AIM Media House

MIT Built an AI That Hunts for the Next CRISPR. It Found Over 600 Candidates.

MIT Built an AI That Hunts for the Next CRISPR. It Found Over 600 Candidates.

The AI found a structural pattern that human researchers were not looking for because they did not know it existed.

The tool that gave scientists the ability to edit the human genome with precision came from bacteria. CRISPR was discovered in bacterial immune systems and repurposed into a gene therapy revolution that took decades to develop.

MIT scientists have now used AI to ask what else is hiding in those same systems, and the answer is considerably more than anyone expected.
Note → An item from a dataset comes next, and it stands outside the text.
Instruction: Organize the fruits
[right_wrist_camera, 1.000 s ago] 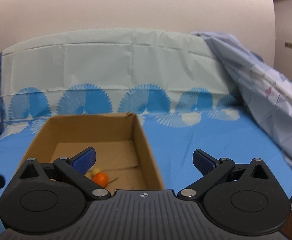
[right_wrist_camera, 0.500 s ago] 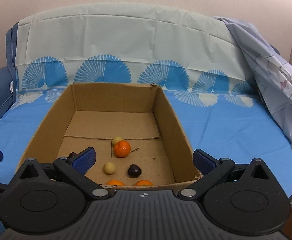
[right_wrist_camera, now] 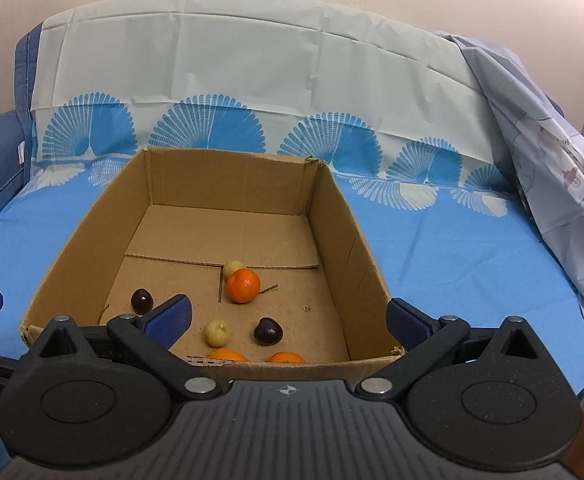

DefensePredictor, an AI built by MIT researchers and reported by Singularity Hub in April, 2026, scans bacterial genomes for undiscovered immune defense proteins in five minutes. The same search using conventional methods takes weeks or months.

The speed difference is not incremental. It is the difference between a research program that can systematically explore the bacterial world and one that can only sample it.

DefensePredictor is built on ESM-2, a protein language model that learns the structure and function of proteins from sequence data alone, the same architectural approach that underlies large language models, applied to the molecular alphabet of life rather than human text.

The model was trained on roughly 15,000 known antiphage proteins and 186,000 proteins unrelated to defense, drawn from approximately 17,000 microbial genomes.

From that training data, DefensePredictor learned general characteristics that make a protein likely to be part of a bacterial immune system. It then applied that knowledge at scale across genomes it had never seen.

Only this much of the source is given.